Las más exóticas teorías, sin embargo, son dos: Morgan Reynolds, que trabajó para el Gobierno de Bush hijo, afirmó que no hubo siquiera aviones sino que estos fueron montados digitalmente en las imágenes. La otra es que todo fue obra del demonio, pues, supuesta- mente, la cara del mismísimo Belzebú se puede entrever en el humo que emana de uno de los edificios recién impactados.

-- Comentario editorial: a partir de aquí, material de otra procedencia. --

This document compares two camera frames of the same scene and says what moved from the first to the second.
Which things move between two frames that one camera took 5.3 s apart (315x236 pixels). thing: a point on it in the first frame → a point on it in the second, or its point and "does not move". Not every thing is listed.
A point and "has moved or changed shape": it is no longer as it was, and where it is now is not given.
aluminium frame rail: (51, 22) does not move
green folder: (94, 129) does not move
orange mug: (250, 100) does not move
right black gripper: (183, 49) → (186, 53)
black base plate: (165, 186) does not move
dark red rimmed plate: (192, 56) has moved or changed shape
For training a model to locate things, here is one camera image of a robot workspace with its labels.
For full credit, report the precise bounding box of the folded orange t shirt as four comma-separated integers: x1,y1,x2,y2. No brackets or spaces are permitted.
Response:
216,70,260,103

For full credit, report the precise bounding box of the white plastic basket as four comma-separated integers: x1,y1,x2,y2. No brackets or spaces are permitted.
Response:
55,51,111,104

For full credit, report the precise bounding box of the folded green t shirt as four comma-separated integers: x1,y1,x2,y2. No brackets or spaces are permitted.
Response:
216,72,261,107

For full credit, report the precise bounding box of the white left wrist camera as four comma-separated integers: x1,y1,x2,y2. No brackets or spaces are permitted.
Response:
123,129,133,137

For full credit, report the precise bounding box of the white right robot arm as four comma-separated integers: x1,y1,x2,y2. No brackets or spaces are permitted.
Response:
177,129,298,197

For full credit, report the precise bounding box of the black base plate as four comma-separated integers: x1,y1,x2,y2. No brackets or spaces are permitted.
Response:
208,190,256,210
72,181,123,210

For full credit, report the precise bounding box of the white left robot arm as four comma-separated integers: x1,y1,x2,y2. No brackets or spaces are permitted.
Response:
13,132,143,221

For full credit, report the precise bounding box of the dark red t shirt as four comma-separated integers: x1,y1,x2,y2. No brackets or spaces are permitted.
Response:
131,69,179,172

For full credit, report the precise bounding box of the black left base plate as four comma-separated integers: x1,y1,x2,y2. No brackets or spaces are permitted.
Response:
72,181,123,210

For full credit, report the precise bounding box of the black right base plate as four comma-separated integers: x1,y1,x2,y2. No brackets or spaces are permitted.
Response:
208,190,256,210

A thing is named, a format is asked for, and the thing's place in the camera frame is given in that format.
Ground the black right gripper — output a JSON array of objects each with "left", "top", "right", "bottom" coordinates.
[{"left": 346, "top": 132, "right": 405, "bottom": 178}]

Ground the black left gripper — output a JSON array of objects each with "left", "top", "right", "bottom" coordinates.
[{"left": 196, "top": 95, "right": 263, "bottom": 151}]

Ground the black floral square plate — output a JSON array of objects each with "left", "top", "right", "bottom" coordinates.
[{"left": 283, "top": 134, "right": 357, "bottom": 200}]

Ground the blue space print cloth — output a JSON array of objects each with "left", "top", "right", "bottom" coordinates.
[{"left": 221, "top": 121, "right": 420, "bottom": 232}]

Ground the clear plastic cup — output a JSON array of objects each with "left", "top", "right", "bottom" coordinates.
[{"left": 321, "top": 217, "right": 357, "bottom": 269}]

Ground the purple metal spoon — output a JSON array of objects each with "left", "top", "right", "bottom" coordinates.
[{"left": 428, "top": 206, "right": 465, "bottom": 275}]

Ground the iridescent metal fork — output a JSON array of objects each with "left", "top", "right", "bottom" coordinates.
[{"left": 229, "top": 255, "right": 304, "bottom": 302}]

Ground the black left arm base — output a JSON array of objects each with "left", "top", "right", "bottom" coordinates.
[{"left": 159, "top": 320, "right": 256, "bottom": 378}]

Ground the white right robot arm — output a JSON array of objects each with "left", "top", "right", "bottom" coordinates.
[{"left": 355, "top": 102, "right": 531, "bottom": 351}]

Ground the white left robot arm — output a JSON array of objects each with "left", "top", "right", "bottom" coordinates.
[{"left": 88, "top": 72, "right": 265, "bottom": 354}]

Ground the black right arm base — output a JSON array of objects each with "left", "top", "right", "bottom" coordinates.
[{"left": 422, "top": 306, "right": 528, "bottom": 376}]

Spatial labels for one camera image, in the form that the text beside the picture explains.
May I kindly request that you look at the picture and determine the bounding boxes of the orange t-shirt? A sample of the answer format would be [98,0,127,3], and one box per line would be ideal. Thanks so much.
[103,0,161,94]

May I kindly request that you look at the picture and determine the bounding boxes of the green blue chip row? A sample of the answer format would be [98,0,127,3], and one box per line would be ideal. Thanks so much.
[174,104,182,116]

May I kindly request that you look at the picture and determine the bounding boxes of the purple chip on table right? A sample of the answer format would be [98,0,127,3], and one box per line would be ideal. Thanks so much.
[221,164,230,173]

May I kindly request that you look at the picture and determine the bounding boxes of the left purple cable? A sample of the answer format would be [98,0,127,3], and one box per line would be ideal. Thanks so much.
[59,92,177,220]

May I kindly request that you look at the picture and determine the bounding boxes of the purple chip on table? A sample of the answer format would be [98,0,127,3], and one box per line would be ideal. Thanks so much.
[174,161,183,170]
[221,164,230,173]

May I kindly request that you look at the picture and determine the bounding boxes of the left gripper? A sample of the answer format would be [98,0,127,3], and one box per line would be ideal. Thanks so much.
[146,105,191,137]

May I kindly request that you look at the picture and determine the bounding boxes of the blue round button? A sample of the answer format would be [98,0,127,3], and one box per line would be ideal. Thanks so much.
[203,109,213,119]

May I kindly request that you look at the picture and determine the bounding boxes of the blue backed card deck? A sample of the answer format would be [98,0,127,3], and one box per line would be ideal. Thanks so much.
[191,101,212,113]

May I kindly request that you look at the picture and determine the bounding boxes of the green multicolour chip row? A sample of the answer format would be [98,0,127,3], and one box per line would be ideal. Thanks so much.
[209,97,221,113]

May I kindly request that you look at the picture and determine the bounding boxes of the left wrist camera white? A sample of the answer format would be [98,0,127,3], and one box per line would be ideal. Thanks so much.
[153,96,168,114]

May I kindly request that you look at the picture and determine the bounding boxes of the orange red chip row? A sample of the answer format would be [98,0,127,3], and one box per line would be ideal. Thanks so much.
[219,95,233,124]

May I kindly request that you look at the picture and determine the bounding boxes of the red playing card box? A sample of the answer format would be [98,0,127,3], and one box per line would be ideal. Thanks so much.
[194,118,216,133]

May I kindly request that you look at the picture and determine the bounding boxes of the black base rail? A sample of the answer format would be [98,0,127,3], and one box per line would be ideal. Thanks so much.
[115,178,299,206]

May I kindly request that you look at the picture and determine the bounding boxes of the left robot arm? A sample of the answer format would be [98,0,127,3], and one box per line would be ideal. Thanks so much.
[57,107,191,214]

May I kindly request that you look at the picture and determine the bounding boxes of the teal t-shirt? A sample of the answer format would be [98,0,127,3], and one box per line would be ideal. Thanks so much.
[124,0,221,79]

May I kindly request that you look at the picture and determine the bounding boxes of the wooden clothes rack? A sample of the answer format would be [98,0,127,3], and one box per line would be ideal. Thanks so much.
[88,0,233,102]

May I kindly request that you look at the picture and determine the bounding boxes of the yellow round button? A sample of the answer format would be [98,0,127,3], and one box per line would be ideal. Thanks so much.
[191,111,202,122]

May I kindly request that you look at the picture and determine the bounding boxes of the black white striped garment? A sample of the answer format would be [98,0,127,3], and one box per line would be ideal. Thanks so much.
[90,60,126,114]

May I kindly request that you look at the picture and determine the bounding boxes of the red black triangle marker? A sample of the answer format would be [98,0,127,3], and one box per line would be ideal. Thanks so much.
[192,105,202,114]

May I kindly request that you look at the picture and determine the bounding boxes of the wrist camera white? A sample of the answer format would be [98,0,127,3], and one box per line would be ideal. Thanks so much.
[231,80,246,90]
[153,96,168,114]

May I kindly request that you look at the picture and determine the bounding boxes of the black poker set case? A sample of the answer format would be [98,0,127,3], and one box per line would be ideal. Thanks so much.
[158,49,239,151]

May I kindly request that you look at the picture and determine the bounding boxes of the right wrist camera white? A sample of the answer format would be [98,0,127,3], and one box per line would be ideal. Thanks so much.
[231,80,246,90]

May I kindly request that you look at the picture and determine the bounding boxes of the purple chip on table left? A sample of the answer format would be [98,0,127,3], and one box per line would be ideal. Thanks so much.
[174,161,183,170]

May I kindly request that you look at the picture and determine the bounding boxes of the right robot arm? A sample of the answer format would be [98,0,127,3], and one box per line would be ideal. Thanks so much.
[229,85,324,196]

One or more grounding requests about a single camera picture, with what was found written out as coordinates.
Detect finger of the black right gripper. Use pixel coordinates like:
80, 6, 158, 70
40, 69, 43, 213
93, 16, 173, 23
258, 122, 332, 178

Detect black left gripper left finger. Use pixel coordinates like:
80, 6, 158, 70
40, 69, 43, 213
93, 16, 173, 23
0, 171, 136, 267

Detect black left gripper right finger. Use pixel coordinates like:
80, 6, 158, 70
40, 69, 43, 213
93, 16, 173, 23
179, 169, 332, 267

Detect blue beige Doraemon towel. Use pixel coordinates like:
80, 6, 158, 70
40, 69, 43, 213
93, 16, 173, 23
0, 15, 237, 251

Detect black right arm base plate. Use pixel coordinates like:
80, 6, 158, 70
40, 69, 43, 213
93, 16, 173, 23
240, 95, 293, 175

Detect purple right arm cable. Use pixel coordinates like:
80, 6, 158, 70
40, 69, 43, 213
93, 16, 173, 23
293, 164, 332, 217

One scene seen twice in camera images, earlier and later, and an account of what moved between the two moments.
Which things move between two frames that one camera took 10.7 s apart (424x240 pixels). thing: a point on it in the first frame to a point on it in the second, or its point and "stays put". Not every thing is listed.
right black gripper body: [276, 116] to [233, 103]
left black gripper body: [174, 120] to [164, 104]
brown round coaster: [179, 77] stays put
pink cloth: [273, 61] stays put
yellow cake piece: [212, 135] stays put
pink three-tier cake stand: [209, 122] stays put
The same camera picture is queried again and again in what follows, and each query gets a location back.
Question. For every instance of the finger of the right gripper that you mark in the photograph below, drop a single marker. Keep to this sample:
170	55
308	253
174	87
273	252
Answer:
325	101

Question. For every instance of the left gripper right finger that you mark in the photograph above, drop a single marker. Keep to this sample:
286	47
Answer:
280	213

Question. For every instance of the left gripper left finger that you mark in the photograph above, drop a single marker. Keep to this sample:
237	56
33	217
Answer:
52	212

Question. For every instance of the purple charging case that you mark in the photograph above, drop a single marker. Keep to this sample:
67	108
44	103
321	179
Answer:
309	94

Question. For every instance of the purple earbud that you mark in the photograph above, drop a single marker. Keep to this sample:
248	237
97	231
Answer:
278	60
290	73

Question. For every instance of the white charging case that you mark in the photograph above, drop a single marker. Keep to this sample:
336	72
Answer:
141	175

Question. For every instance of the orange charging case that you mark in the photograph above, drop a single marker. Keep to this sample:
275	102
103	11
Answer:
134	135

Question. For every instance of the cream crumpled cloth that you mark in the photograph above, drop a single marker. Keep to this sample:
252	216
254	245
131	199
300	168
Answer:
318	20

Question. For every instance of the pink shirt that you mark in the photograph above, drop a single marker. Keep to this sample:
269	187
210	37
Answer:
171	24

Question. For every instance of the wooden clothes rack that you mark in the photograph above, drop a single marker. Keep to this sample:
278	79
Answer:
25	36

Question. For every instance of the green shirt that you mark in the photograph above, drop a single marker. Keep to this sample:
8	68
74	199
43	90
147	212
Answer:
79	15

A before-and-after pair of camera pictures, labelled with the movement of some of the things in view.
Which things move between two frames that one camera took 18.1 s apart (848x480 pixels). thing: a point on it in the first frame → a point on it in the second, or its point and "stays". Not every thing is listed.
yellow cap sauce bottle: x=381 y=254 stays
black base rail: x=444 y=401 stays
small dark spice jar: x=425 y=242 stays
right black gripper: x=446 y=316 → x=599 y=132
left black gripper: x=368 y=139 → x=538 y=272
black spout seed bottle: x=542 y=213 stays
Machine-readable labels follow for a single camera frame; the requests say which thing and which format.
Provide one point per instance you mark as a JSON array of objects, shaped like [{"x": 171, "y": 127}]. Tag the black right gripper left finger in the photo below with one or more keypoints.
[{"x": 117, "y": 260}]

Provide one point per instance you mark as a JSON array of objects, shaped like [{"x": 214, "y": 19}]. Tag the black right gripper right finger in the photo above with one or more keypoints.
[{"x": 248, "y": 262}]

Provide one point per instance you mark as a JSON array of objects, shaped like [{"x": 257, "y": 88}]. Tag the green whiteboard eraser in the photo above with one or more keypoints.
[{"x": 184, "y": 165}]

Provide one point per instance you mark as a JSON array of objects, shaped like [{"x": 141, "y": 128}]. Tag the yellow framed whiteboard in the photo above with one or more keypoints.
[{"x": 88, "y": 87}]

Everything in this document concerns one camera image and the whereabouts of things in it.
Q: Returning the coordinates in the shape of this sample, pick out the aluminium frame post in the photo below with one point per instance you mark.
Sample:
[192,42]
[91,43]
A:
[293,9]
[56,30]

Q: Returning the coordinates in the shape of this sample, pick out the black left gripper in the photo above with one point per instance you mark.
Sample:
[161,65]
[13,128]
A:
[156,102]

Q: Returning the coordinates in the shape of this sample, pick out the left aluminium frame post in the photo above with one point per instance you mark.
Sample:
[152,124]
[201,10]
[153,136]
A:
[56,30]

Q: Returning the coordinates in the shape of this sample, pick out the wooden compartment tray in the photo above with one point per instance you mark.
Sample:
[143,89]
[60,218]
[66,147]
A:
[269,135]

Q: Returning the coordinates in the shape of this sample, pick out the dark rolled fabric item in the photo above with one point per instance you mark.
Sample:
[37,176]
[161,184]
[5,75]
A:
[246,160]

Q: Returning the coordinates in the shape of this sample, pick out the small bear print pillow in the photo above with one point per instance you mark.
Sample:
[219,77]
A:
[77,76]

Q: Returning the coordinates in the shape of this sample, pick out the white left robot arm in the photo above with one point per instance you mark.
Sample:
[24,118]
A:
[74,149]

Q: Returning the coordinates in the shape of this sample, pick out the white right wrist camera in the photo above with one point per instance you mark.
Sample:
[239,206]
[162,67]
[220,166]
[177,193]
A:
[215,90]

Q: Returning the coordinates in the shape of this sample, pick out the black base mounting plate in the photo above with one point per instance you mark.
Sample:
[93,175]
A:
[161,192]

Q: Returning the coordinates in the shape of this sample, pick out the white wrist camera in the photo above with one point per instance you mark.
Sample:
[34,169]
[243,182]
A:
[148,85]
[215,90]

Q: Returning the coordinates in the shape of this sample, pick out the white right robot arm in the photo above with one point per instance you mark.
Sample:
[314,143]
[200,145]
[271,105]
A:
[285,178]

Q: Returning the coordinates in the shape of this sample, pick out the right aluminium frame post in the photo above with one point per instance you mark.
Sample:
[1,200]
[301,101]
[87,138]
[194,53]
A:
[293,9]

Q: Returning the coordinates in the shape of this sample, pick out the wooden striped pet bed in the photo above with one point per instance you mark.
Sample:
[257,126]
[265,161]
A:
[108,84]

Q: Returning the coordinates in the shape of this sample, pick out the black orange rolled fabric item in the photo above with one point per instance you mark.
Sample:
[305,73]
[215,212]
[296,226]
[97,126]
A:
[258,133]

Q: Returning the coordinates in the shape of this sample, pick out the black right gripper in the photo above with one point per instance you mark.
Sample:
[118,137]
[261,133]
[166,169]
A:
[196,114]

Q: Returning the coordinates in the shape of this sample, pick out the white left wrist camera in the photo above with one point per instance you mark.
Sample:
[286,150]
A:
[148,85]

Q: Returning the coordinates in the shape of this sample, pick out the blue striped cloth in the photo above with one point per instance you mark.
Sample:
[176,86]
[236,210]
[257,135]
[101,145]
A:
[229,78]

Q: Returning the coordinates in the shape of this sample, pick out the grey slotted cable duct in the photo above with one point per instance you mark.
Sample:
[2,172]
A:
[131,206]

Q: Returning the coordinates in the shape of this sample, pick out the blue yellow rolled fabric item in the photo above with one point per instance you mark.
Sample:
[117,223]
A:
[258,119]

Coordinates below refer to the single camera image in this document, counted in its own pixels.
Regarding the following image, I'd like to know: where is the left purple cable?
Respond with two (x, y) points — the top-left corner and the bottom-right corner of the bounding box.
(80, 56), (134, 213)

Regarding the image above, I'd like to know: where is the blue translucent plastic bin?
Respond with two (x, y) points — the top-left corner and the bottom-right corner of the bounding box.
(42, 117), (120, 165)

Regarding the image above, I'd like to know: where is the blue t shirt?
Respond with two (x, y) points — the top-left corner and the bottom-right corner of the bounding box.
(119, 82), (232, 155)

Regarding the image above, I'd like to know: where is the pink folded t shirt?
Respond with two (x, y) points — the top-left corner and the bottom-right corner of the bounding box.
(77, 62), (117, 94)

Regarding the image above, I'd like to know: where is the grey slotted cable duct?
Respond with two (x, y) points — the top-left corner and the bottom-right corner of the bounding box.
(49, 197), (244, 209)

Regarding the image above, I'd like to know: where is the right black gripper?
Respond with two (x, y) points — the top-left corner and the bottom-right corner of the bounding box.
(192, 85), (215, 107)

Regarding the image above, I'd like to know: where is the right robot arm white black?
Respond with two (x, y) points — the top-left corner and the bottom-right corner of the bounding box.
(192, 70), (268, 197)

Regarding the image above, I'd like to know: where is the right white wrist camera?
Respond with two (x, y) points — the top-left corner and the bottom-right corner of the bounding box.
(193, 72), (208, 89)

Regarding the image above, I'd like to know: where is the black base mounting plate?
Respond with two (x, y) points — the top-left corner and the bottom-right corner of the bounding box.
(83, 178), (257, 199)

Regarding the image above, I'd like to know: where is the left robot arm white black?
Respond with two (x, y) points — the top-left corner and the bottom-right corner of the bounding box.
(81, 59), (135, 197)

EL HOMBRE NO LLEGÓ A LA LUNA



La Guerra Fría dio para todo: las superpotencias en pugna acumulaban tanto poder y se mostraban tan fuertes militarmente que el mundo entero les confería a Estados Unidos y a la Unión Soviética un halo cuasi religioso. Por eso, se ha especulado mucho sobre si sus publicitados logros fueron todos fácticos o si, por el contrario, fueron estratagemas de mercadeo geopolítico. En 1976, el norteamericano Bill Kaysing publicó un primer libro llamado Nunca fuimos a la luna al que le siguieron decenas de documentos elaborados por periodistas, documentalistas o fotógrafos cuya tesis era siempre la misma: después de que, en 1957, los soviéticos pusieron en órbita el primer satélite –el Sputnik–, la Casa Blanca se quiso anotar un gol mediante la falsificación de un mayor logro aeroespacial. Especialmente en la misma década en la que los ‘gringos’ sufrieron dolorosos procesos sociales: la Guerra de Vietnam llevaba ya un camino andado y habían asesinado nada menos que a John F. Kennedy, quien había soñado con lograr el alunizaje. Todas estas teorías –junto con las seudocientíficas que desacreditan las fotografías tomadas y el equipamiento utilizado en las misiones– han sido rebatidas por la ciencia.